Before beginning with the workshop labs, we are going to learn more about distributed tracing, OpenTracing and Jaeger.

Most of this content is taken directly from the official documentation.

# What is Distributed Tracing?

Distributed tracing is a set of tools and practices to monitor the health and reliability of a distributed application. A distributed application is an application that consists of multiple components that are deployed and operated separately. It is also known as micro-service.

The main concept behind distributed tracing is event correlation. Event correlation is a way to correlate events from one component to the events from another. It allows to find the cause-and-effect relationship between these events. For instance - find which user action in a browser caused a failure in the business logic layer.

To correlate events between components, these components need to exchange and store a piece of information called context. Typically context consists of an originating event identifier, an originating component identity and other event properties. Context has two parts. The first part is a trace context. Trace context consists of properties crucial for event correlation. The second part is baggage. Baggage carries user-defined properties. These properties may be helpful for correlation scenarios. But they are not required and components may choose to not carry or store them.

# Why should we use it?

IT and DevOps teams can use distributed tracing to monitor applications. Distributed tracing is particularly well-suited to debugging and monitoring modern distributed software architectures, such as microservices.

Developers can use distributed tracing to help debug and optimize their code.

# OpenTracing

OpenTracing

Last year, OpenTelemetry (opens new window) was announced as a new CNCF sandbox project resulting from a merger of OpenTracing and OpenCensus.

In order to understand what OpenTracing is, it is probably easier to start with what OpenTracing is NOT.

OpenTracing is not a download or a program. Distributed tracing requires that software developers add instrumentation to the code of an application, or to the frameworks used in the application.
OpenTracing is not a standard. The Cloud Native Computing Foundation (CNCF) is not an official standards body. The OpenTracing API project is working towards creating more standardized APIs and instrumentation for distributed tracing.

OpenTracing is comprised of an API specification, frameworks and libraries that have implemented the specification, and documentation for the project.

OpenTracing allows developers to add instrumentation to their application code using APIs that do not lock them into any one particular product or vendor.

# Concepts

Traces in OpenTracing are defined implicitly by their Spans. In particular, a Trace can be thought of as a directed acyclic graph (DAG) of Spans, where the edges between Spans are called References.

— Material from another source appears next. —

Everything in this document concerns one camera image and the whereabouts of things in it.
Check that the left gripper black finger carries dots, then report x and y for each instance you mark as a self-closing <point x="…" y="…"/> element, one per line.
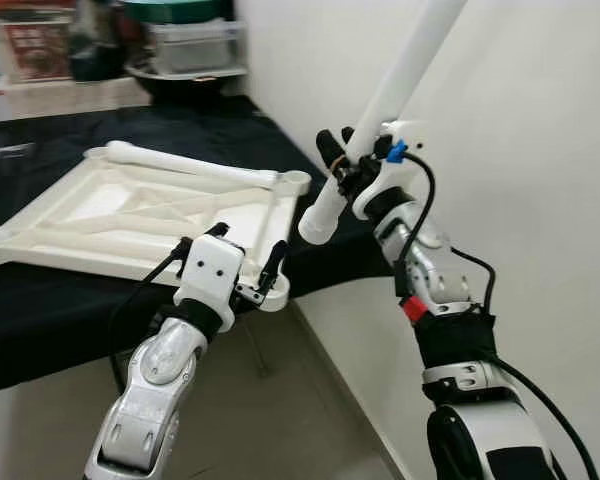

For example, the following is an example Trace made up of 8 Spans:

Causal relationships between Spans in a single Trace


        [Span A]  ←←←(the root span)
            |
     +------+------+
     |             |
 [Span B]      [Span C] ←←←(Span C is a `ChildOf` Span A)
     |             |
 [Span D]      +---+-------+
               |           |
           [Span E]    [Span F] >>> [Span G] >>> [Span H]
                                       ↑
                                       ↑
                                       ↑
                         (Span G `FollowsFrom` Span F)

Sometimes it's easier to visualize Traces with a time axis as in the diagram below:

Temporal relationships between Spans in a single Trace


--|-------|-------|-------|-------|-------|-------|-------|-> time

 [Span A···················································]
   [Span B··············································]
      [Span D··········································]
    [Span C········································]
         [Span E·······]        [Span F··] [Span G··] [Span H··]

# Span

Each Span encapsulates the following state:

An operation name.
A start timestamp.
A finish timestamp.
A set of zero or more key:value Span Tags. The keys must be strings. The values may be strings, bools, or numeric types.
A set of zero or more Span Logs, each of which is itself a key:value map paired with a timestamp. The keys must be strings, though the values may be of any type. Not all OpenTracing implementations must support every value type.
A SpanContext.
References to zero or more causally-related Spans (via the SpanContext of those related Spans).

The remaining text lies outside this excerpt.